Letter and character frequencies of Faulkner and Hemingway

Alec Jacobson

April 06, 2010

weblog/

As a freshman at college I took a class called, Randomness and Chaos taught by Mark Nelkin. During the section on power law probability distributions, I remember becoming obsessed with trying to find these in nature. Later when a learned only a little Java programming, I wrote a (albeit horribly inefficient) character frequency counter program that I ran over plain text versions of William Faulkner's The Sound and the Fury and Ernest Hemingway's The Old Man and the Sea. I made some charts with the intention of adding the to the letter frequency wikipedia article, but the wikimilitia users removed them citing that they were "original research". Hardly, I thought.
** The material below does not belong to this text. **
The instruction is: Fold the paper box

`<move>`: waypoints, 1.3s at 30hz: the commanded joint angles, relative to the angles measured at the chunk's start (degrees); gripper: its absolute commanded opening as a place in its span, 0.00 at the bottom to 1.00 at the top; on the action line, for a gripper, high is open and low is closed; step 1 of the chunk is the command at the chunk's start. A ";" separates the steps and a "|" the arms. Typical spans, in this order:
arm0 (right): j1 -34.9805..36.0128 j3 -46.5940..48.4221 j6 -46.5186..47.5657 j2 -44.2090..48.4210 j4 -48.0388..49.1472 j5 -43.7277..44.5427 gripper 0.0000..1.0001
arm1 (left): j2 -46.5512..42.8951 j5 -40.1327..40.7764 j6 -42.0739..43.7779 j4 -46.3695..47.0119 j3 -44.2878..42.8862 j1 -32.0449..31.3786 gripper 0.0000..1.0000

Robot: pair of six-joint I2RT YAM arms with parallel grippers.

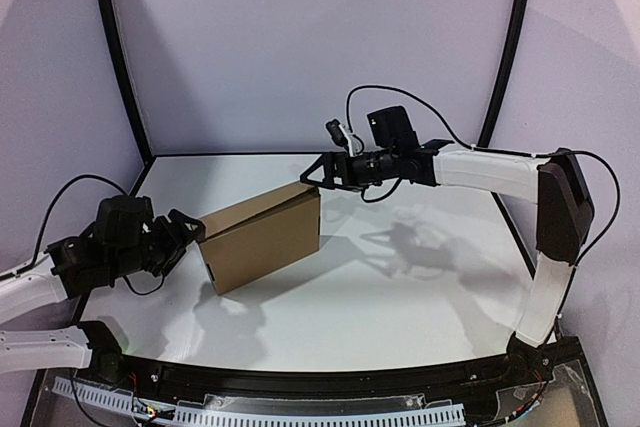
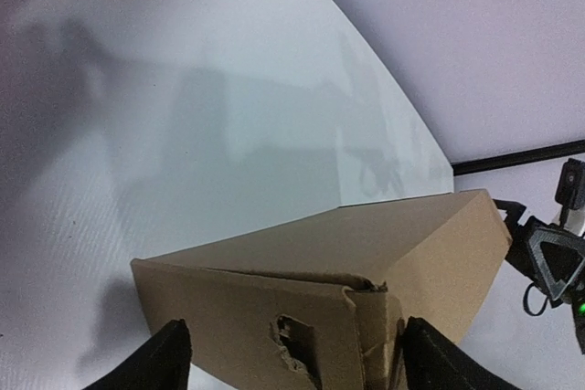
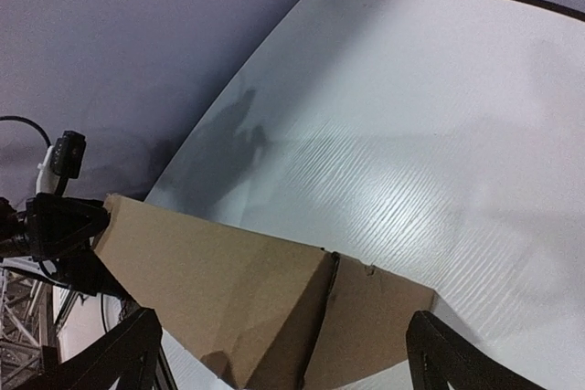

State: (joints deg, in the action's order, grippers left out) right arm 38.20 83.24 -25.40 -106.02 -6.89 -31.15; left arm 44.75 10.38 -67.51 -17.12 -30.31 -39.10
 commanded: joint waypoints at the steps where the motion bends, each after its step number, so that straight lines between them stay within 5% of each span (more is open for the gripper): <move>1: -0.33 -0.13 -0.01 0.67 -1.43 -3.11 0.91 | 1.14 0.56 3.31 -10.02 -2.46 0.16 0.86; 17: -1.11 -11.61 -6.92 -4.45 2.06 -3.55 0.21 | 6.18 1.58 1.97 -8.82 -1.48 0.17 0.93; 25: -1.44 -13.45 -9.15 -4.67 -5.46 -1.08 0.06 | 8.69 1.52 1.40 -8.38 -1.76 0.16 0.93; 29: -1.93 -11.53 -6.45 -3.75 -7.19 -1.65 0.16 | 8.55 1.52 1.96 -8.26 -2.54 0.17 0.93; 34: -2.58 4.48 4.83 -0.62 -14.45 -1.30 0.56 | 7.82 8.14 9.56 -13.13 -12.42 0.21 0.98; 36: -3.25 11.37 8.06 1.23 -15.55 -1.15 0.89 | 8.85 12.53 13.57 -17.16 -19.34 0.25 0.99; 39: -5.08 14.49 10.35 4.20 -15.55 1.46 0.98 | 11.71 20.42 17.18 -23.96 -29.35 0.73 0.99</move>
State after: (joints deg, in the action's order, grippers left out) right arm 35.58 91.71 -21.83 -106.49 -17.51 -32.98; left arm 54.64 19.33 -58.45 -30.75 -48.08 -38.99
Hardly more than snapping a picture of John Kerry holding a baby is original research. Anyway I repost them here, so at least I know where to find them and because I think they are an interesting seed to the discussion of recognizing authorship by certain frequencies in their writings (probably not of characters). Also, it is nice to examine these distributions "in nature".
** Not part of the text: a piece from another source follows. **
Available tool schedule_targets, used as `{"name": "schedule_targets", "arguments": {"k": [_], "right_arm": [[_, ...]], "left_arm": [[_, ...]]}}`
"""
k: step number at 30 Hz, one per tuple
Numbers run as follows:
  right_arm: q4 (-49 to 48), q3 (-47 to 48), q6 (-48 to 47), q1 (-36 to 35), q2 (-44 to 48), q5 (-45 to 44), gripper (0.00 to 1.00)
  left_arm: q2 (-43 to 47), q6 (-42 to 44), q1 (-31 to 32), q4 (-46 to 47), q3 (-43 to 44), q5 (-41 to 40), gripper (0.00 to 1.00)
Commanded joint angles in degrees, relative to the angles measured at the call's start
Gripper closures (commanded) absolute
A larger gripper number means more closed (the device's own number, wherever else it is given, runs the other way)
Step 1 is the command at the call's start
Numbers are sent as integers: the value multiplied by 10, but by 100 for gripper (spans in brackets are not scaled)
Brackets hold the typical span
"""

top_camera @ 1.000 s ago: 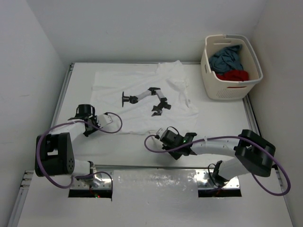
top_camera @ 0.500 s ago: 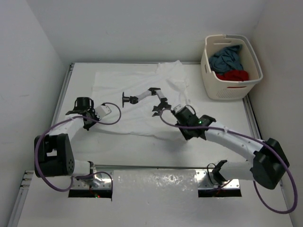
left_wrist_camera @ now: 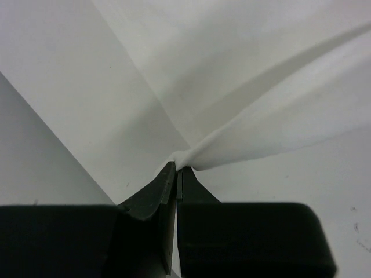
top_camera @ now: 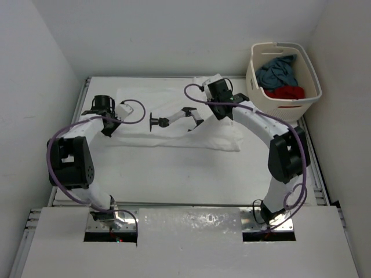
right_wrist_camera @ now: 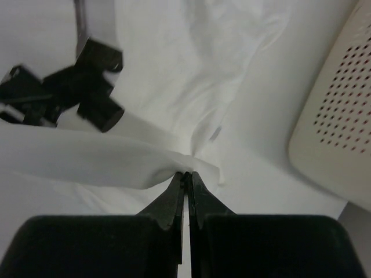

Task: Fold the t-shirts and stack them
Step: Fold the flattened tshirt in 1/3 of the way

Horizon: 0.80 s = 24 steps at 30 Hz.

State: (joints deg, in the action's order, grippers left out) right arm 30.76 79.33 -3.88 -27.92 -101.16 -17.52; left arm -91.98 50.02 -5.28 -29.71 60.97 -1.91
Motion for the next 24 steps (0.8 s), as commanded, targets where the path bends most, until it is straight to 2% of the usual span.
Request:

Latin letter frequency in The Old Man and the Sea

relative letter frequency of the old man and the sea

Latin letter frequency in The Sound and the Fury

relative letter frequency of the sound and the fury

Latin letter frequency in English

relative letter frequency of English from wikipedia.

Character frequency in The Old Man and the Sea

relative Character frequency of the old man and the sea

Latin Character frequency in The Sound and the Fury

relative Character frequency of the sound and the fury The character frequencies exhibit much more of a power-law distribution than the letters, mostly because of the space character and the uncommon punctuation marks and digits.